Die Klein- und Großweidenmühle in Nürnberg

Die Kleinweidenmühle (auch "Weidenmühle in der Lorenzer Pfarr" genannt) wurde zum erstenmal in einer Schenkungsurkunde aus dem Jahre 1234 erwähnt. Sie lag westlich der Stadt in St. Johannis und wurde zusammen mit der Großweidenmühle (auch "Weidenühle in der Sebalder Pfarr" genannt), der Almosmühle und wahrscheinlich auch der Krötenmühle von König Heinrich VII. an die Deutschordenskommende Nürnberg verschenkt, die sie 1431 an die Reichsstadt Nürnberg verkaufte. In der Kleinweidenmühle wurde im 15. und 16. Jh. Getreide gemahlen, es wurden Schermesser geschliffen und ein Messing- und ein Zainhammer betrieben. Im Jahre 1541, als die gesamte Anlage von Endres Örtel übernommen wurde, kam eine Papiermühle dazu (Örtelsche Weidenmühle). Im Jahre 1581 wurde das alte Messingrad in ein zweites Papierrad umgewandelt um die Papierproduktion zu erhöhen, denn sie war bereits 1566 mit dem Hadersammelprivileg in Nürnberg, Wöhrd und Gostenhof ausgestattet worden. Um der wachsenden Konkurrenz des Nürnberger Buchdruckers Wolf Endther d. Ä. zu begegnen, der 1630 begonnen hatte in Wendelstein Papier herzustellen, haben die Müller der Kleinweidenmühle nach dem Dreißigjährigen Krieg die Papiermühlen in Röthenbach/Pegnitz und Mögeldorf (Satzingermühle) übernommmen. Bis 1839 wurde in der Kleinweidenmühle Papier gefertigt. Ab dem Ende des 19. Jh. wurden Gebäude und Mühlen an unterschiedliche Handwerksbetriebe vermietet, so wurde die Mahlmühle bis ins frühe 20. Jh. von der Patentstiftfabrik Schad, der Nürnberger Metallwerke GmbH, der Metallzieherei Eichner & Co. und der Galvanischen Anstalt Kolb, Lutz & Melde genutzt. Im Jahre 1940 wurde die Kleinweidenmühle von der Münzprägeanstalt L. Chr. Lauer gekauft, die darin bereits ab der Mitte des 19. Jh. einen Zinnfolien- und Eisenhammer betrieben hatte.
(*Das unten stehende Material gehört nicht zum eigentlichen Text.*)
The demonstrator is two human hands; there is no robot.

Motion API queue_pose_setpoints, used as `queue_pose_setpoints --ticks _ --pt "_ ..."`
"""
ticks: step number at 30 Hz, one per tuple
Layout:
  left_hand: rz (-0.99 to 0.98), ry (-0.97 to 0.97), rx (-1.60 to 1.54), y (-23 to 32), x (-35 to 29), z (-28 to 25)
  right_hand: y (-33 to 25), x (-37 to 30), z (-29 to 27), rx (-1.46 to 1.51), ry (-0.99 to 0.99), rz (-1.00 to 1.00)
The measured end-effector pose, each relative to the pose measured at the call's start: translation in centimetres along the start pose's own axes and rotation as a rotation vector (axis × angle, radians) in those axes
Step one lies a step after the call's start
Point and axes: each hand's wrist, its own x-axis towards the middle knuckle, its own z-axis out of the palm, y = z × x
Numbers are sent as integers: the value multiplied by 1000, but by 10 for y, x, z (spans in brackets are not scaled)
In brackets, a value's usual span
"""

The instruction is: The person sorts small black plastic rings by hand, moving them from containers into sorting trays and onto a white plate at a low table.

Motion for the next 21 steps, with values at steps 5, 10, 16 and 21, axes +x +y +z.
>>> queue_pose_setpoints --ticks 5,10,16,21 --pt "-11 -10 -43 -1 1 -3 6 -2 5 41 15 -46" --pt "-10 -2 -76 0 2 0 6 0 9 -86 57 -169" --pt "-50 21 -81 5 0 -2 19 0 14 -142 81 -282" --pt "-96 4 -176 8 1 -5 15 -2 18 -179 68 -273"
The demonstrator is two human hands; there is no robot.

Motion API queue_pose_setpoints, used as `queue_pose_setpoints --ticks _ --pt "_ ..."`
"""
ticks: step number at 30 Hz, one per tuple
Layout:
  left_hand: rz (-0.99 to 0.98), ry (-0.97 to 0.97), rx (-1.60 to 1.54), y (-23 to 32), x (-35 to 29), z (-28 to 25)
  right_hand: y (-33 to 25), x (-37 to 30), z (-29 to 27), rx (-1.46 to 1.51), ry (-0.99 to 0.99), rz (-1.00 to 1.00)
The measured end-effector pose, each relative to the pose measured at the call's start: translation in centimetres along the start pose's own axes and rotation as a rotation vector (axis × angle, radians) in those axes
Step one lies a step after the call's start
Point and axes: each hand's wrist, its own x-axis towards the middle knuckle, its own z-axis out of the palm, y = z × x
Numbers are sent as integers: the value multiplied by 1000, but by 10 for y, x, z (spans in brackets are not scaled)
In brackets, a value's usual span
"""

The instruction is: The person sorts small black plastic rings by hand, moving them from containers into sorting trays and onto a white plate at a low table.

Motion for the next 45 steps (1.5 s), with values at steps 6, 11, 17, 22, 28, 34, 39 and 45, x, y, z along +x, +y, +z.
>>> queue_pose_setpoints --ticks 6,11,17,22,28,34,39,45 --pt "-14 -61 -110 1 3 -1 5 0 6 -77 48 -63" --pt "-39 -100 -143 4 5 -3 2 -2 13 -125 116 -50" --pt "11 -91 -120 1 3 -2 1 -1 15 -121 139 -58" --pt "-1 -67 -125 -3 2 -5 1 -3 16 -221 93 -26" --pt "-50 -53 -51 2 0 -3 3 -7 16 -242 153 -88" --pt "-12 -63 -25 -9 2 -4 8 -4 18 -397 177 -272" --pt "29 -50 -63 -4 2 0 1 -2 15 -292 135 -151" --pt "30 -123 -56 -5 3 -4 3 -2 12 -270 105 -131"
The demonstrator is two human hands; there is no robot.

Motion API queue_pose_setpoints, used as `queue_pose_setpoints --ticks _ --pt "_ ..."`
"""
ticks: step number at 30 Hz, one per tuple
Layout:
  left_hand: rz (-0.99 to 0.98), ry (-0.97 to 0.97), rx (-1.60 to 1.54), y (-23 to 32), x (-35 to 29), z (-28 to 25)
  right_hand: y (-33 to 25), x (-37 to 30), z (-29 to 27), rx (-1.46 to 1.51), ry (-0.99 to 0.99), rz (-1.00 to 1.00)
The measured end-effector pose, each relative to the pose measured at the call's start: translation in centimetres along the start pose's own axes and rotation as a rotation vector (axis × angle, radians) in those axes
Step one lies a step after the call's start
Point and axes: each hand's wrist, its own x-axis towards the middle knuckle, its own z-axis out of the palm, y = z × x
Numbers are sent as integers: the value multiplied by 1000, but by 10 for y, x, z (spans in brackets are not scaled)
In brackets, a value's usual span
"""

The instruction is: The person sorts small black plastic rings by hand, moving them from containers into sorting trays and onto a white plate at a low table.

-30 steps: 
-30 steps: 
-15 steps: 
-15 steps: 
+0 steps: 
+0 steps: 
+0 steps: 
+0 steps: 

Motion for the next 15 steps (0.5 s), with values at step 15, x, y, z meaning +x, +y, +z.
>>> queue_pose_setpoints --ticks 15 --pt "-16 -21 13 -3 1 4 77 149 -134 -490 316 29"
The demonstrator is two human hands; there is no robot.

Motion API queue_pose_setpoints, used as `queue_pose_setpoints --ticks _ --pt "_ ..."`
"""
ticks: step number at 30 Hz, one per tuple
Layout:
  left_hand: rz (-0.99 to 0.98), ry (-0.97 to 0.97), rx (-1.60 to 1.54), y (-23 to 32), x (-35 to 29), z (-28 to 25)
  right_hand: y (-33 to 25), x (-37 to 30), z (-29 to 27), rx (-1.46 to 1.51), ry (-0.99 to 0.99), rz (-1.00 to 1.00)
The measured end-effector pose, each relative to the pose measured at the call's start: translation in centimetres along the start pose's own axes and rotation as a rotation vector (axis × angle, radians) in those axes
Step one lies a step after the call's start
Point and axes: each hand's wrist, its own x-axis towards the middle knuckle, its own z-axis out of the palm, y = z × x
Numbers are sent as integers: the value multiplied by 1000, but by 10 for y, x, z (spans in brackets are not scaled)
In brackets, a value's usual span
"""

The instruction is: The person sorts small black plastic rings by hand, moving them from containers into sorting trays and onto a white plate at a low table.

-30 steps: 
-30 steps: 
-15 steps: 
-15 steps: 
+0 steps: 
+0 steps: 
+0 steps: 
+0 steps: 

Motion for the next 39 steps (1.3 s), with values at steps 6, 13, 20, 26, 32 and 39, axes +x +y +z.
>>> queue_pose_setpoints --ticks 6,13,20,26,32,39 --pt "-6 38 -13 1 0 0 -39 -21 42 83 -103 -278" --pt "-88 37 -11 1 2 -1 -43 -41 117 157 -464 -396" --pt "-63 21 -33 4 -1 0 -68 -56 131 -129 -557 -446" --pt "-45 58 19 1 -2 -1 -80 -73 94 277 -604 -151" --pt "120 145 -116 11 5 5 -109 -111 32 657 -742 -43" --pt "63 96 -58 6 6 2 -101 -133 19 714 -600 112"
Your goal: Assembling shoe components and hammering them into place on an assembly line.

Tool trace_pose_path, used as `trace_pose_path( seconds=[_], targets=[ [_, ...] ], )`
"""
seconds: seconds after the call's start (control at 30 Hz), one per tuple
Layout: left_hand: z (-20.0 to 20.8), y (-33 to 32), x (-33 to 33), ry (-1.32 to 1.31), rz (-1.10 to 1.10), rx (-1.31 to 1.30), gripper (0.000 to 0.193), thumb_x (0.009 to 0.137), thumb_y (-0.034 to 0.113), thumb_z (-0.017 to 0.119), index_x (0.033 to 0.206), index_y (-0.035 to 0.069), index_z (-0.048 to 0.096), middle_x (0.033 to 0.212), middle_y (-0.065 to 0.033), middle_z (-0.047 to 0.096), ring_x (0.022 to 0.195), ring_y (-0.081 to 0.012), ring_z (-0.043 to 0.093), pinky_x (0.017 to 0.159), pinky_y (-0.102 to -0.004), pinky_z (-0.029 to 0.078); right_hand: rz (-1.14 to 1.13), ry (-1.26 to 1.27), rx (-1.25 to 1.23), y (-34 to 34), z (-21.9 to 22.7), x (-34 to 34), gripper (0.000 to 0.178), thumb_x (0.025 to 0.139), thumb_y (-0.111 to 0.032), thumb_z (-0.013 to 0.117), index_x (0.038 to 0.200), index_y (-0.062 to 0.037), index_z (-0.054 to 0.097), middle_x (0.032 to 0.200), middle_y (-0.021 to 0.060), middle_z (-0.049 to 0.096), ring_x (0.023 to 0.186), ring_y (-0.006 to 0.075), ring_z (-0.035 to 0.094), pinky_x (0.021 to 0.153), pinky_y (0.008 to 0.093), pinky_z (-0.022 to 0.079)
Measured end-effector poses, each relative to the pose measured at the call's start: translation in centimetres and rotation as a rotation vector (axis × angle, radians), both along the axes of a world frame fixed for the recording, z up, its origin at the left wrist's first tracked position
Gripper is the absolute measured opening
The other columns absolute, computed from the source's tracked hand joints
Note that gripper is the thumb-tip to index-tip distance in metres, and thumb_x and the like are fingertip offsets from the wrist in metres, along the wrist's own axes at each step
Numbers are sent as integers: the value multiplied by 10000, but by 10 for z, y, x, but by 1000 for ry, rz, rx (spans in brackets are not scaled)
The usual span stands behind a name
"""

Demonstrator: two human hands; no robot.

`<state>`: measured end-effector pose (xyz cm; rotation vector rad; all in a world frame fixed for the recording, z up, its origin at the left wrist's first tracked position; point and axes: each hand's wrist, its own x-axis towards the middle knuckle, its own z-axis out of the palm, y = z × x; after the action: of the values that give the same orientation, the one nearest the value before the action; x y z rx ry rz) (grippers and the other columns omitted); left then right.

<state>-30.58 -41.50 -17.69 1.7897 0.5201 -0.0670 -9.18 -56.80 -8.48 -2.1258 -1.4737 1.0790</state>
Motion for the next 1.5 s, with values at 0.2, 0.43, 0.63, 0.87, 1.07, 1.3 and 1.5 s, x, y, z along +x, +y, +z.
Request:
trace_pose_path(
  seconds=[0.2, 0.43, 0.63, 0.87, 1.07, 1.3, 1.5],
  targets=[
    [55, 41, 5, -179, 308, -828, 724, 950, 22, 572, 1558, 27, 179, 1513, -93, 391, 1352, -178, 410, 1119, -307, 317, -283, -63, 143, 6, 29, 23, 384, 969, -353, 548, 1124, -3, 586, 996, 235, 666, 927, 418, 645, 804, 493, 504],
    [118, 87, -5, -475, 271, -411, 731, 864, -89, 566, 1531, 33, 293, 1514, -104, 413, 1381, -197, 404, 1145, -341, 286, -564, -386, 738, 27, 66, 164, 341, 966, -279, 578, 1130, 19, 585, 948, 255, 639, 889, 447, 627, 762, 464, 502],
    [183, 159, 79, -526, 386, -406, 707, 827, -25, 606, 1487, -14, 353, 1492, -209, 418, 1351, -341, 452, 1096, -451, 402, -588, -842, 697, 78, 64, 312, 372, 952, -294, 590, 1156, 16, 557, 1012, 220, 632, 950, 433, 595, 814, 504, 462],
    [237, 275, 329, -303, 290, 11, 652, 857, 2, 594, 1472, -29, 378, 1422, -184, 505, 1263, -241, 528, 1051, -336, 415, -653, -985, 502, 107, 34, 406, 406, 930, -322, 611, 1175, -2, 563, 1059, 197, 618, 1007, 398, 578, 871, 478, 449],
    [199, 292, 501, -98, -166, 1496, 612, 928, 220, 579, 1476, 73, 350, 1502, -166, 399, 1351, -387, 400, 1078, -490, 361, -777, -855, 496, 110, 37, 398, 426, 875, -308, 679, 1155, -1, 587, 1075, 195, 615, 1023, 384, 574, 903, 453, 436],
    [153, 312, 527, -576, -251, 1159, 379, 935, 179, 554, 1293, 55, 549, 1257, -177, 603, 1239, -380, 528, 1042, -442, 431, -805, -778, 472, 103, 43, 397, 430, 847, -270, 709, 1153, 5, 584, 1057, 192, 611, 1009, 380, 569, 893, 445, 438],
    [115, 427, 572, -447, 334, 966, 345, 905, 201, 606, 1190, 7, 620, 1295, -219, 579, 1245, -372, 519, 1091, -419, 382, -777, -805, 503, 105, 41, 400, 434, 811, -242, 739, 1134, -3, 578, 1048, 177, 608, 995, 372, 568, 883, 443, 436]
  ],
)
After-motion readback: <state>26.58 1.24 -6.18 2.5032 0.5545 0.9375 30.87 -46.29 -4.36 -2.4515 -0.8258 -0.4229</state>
Die Großweidenmühle war seit 1487 über einen Holzsteg mit der Kleinweidenmühle verbunden. Sie hatte vier Getreideräder und ab 1439 ein Drahtzugrad, weshalb sie auch als Drahtziehmühle bezeichnet wurde. Im Jahre 1515 wurde sie von der Patrizierfamilie Imhoff gekauft und wurde daher auch Imhoffsche Weidenmühle genannt. Ab 1700 versorgte ein Wasserrad die Barockgärten in St. Johannis (s. a. internen Link im aktuellen FensterHesperidengärten). Im 19. Jh. wurde die Großweidenmühle dreigeteilt, in den "Leykaufschen" Eisenhammer (ab 1856 von der Bleistiftfabrik Lyra genutzt), den "Engelhardtschen" Hammer, der 1960 zur Fehnschen Kunstmühle umgebaut wurde und die "Vordere Mühle" oder ab 1856 auch "Haberstumpfmühle" genannt. Letztere war bis ins 20 Jh. in Betrieb. Nur die "Fehnsche" Kunstmühle überstand den Zweiten Weltkrieg, so musste lediglich das zerstörte Wehr wieder aufgebaut werden (1950er). Der Mühlenbetrieb wurde 1967 eingestellt.

Im inoffiziellen Sprachgebrauch bezeichnet man heute mit der Großweidenmühle einen Teil des Stadtteils St. Johannis.

Es gibt ein schönes Aquarell von Albrecht Dürer (1507) von der Groß- und Kleinweidenmühle mit dem Steg, das heute in der Bibliotheque Nationale in Paris hängt.